AIPAC, and its unofficial research arm, the Washington Institute for Near East Policy, have managed to establish themselves as the moral and authoritative sources of legislation and information on all matters related to the Arab-Israeli conflict and the Middle East.  The lobby has succeeded through intimidation, as detailed in “They Dare to Speak Out,” a book by former Illinois Rep. Paul Findley, a Republican. One successful method has been conflating any criticism of Israel with anti-Semitism. This tactic has been most effective in discouraging U.S. politicians from opposing Israel.

Not a ‘Jewish Lobby’

It must be stressed that AIPAC is not a “Jewish lobby,” but a pro-Israel lobby. Its champions are not exclusively Jewish.  Anti-Semites wish to portray the lobby in classically bigoted terms, as a Jewish conspiracy. But some of its most ardent adherents have been non-Jewish U.S. presidents, members of Congress and administration officials. 
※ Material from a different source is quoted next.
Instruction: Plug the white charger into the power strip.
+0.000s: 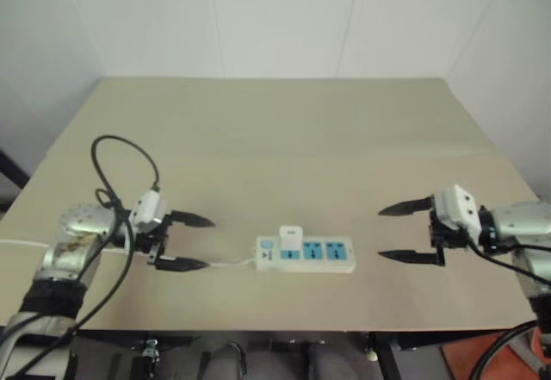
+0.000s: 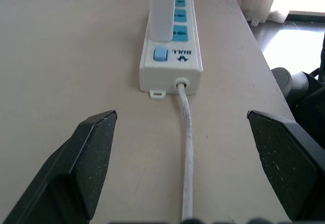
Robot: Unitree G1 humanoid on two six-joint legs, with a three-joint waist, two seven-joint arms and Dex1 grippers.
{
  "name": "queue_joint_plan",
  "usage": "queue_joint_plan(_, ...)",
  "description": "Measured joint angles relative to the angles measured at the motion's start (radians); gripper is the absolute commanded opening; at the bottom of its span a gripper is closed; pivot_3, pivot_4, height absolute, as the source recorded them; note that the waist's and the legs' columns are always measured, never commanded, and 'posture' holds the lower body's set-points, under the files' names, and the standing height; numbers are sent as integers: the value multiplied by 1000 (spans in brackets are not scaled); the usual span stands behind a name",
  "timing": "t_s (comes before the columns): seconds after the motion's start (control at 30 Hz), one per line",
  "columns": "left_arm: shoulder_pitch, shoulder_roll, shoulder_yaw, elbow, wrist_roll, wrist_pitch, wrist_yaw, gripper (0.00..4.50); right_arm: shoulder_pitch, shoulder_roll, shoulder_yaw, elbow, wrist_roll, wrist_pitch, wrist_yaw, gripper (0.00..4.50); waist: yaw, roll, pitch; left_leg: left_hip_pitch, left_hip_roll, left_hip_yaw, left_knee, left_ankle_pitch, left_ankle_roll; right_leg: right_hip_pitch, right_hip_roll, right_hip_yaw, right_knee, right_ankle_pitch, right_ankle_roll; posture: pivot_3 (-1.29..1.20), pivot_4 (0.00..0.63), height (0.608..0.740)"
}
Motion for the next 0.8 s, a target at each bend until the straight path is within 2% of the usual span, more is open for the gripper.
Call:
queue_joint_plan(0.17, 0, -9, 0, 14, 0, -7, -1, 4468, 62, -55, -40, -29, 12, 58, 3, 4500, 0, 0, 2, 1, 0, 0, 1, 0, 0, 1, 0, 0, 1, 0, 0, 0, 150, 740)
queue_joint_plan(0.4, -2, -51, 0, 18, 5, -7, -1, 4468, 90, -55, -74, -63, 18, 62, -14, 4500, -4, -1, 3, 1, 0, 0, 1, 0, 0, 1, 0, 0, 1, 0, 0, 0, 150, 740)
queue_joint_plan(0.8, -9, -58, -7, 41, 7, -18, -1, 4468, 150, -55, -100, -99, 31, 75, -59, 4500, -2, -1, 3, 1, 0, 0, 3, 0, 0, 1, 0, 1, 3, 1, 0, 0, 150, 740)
On Palestine, Congress has changed substantially over the years.  In the early 1980s, a few lawmakers, from both parties, still dared to challenge AIPAC, which was founded in 1963. In his 1985 book, former Congressman Paul Findley, now 97, describes some of them. Back then, a wing of the Republican Party even stood for “even-handedness” in the Middle East.

By the end of the 1980s, few of these moderating voices on Israel were left. They’d either retired or lost their seats. 

Since the 1990s, dissent on Israel is virtually absent in the upper house of Congress. The late Robert Byrd, from West Virginia, who died in 2010, was the last senator who dared to vote against legislation favored by AIPAC.

Sens. Patrick Leahy of Vermont and Diane Feinstein of California, both in their 80s, are mildly critical of Israel, but still vote with AIPAC most of the time. (Feinstein only recently started criticizing Israel perhaps because support in her state is secure). “Social Democrat” Sen. Bernie Sanders gets heralded for challenging Israel. But that only shows the depth of the general silence. In fact, Sanders usually criticizes Israel in the most restricted terms: (“I am not a fan of Netanyahu.”)

In the House, in recent years the number of members who–on rare occasions–vote to defy the Israeli agenda, has risen. But unlike in previous years, little is ever said about the rights of Palestinians or directly against AIPAC.

Dennis Kucinich, former member of Congress from Cleveland, and a former presidential candidate, may have been the last member to publicly champion the Palestinians. (He once told me that he made it a point to speak about Palestine weekly.) He lost his seat after redistricting in 2012. 

The question now is whether some of those new faces in Congress, who carried the progressive torch in the campaigns, have the courage of a Kucinich on Israeli matters. Will any of them break the taboo against speaking for Palestine or against AIPAC? Their silence regarding the on-going Israeli assault on Gaza so far is deafening.  

As’ad AbuKhalil is a Lebanese-American professor of political science at California State University, Stanislaus. He is the author of the Historical Dictionary of Lebanon (1998), Bin Laden, Islam and America’s New “War on Terrorism” (2002), and The Battle for Saudi Arabia (2004). He also runs the popular blog The Angry Arab News Service.